→ Exercise details:
Search the data for the string "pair" and copy each line where it turns up.

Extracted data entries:
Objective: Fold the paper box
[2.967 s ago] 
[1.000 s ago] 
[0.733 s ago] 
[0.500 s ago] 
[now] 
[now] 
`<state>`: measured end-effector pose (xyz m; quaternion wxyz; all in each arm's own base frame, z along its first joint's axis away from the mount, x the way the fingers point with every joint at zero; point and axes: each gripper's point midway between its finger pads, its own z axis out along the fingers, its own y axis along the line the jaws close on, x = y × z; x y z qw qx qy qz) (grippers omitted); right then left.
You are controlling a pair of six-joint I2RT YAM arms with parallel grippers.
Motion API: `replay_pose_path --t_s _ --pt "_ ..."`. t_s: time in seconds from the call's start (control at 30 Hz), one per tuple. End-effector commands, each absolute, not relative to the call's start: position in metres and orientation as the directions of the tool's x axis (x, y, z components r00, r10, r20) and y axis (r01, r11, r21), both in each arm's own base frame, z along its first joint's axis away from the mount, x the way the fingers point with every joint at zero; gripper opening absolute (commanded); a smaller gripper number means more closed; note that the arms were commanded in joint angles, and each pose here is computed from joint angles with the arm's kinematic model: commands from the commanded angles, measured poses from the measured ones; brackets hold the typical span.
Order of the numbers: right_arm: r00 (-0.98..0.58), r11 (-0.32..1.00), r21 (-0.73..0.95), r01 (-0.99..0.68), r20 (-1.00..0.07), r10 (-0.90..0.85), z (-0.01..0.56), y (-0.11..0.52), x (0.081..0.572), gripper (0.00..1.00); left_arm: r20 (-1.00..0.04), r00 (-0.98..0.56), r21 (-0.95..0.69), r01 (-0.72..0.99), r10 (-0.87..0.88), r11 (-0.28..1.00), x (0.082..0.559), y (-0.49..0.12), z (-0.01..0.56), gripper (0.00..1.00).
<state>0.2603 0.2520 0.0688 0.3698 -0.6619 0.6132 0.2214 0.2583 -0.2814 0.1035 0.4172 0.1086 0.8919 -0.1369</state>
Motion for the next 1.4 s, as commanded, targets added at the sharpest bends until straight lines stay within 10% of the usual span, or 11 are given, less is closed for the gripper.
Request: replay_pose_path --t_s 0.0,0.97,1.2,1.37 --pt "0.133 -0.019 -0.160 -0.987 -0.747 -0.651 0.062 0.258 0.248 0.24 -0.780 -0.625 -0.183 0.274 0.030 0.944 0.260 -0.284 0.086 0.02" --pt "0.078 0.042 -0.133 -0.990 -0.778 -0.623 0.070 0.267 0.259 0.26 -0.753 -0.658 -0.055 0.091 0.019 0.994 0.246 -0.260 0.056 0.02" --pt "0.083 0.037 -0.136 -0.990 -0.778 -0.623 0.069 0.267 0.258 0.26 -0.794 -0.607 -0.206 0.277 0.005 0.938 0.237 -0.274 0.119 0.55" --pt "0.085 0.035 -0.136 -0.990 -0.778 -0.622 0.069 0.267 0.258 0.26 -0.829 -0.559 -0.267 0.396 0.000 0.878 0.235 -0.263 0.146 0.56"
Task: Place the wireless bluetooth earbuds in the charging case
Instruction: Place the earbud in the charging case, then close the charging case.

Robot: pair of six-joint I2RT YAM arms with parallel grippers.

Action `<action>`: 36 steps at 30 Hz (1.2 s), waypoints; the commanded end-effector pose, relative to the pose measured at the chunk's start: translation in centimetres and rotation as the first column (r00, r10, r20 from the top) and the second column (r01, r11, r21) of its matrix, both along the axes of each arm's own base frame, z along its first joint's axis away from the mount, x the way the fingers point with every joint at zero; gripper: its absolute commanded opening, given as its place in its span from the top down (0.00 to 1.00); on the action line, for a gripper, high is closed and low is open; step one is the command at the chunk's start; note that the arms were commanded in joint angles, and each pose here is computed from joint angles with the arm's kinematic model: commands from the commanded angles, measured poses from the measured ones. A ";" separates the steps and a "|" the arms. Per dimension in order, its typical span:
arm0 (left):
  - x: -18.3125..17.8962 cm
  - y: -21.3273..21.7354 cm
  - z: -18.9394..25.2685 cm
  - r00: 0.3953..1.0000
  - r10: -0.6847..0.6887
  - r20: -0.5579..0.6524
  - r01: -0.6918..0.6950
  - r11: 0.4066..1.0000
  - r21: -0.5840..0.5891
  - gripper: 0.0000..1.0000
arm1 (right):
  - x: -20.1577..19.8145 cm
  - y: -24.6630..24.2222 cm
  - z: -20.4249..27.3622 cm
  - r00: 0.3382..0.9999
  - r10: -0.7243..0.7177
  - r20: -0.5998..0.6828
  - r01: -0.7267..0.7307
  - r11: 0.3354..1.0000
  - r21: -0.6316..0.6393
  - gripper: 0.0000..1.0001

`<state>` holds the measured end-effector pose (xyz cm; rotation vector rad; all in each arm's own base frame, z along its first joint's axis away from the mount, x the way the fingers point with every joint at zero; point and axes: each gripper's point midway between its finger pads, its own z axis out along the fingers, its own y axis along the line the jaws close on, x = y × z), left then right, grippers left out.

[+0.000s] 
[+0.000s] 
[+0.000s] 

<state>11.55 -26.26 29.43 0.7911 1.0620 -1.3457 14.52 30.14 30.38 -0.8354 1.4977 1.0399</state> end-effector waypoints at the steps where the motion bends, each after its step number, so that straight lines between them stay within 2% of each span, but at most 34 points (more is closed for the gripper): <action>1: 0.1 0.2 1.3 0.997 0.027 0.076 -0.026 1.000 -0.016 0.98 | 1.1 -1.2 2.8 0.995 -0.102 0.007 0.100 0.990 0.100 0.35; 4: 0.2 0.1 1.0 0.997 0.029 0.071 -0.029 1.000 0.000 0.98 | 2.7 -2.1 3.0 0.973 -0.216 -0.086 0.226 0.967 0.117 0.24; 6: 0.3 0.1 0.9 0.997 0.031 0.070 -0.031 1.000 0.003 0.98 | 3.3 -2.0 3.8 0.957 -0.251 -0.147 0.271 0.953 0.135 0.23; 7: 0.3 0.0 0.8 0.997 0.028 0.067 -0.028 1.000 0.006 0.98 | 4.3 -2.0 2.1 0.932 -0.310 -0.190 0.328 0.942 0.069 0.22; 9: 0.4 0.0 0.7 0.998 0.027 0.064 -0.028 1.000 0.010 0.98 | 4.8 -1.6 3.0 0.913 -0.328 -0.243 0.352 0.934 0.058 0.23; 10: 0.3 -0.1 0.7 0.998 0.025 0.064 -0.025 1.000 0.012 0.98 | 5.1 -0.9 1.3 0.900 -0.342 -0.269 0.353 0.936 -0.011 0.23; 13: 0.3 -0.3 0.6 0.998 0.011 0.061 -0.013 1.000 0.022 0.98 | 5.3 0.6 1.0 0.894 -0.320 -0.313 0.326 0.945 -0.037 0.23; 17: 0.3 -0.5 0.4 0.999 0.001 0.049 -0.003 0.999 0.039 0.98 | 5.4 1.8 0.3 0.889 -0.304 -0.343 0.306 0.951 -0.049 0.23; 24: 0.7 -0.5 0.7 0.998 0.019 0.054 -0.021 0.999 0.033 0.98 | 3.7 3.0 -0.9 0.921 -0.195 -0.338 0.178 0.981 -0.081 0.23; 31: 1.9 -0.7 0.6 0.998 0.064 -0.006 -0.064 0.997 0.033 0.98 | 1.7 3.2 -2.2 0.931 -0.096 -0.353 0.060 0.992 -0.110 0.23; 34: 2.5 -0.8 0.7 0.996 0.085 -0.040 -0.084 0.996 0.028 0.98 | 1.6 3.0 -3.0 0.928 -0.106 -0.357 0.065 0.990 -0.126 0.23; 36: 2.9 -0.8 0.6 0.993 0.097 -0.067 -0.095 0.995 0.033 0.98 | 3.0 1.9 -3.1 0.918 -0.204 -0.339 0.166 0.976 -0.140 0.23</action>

→ Final answer:
You are controlling a pair of six-joint I2RT YAM arms with parallel grippers.
Robot: pair of six-joint I2RT YAM arms with parallel grippers.

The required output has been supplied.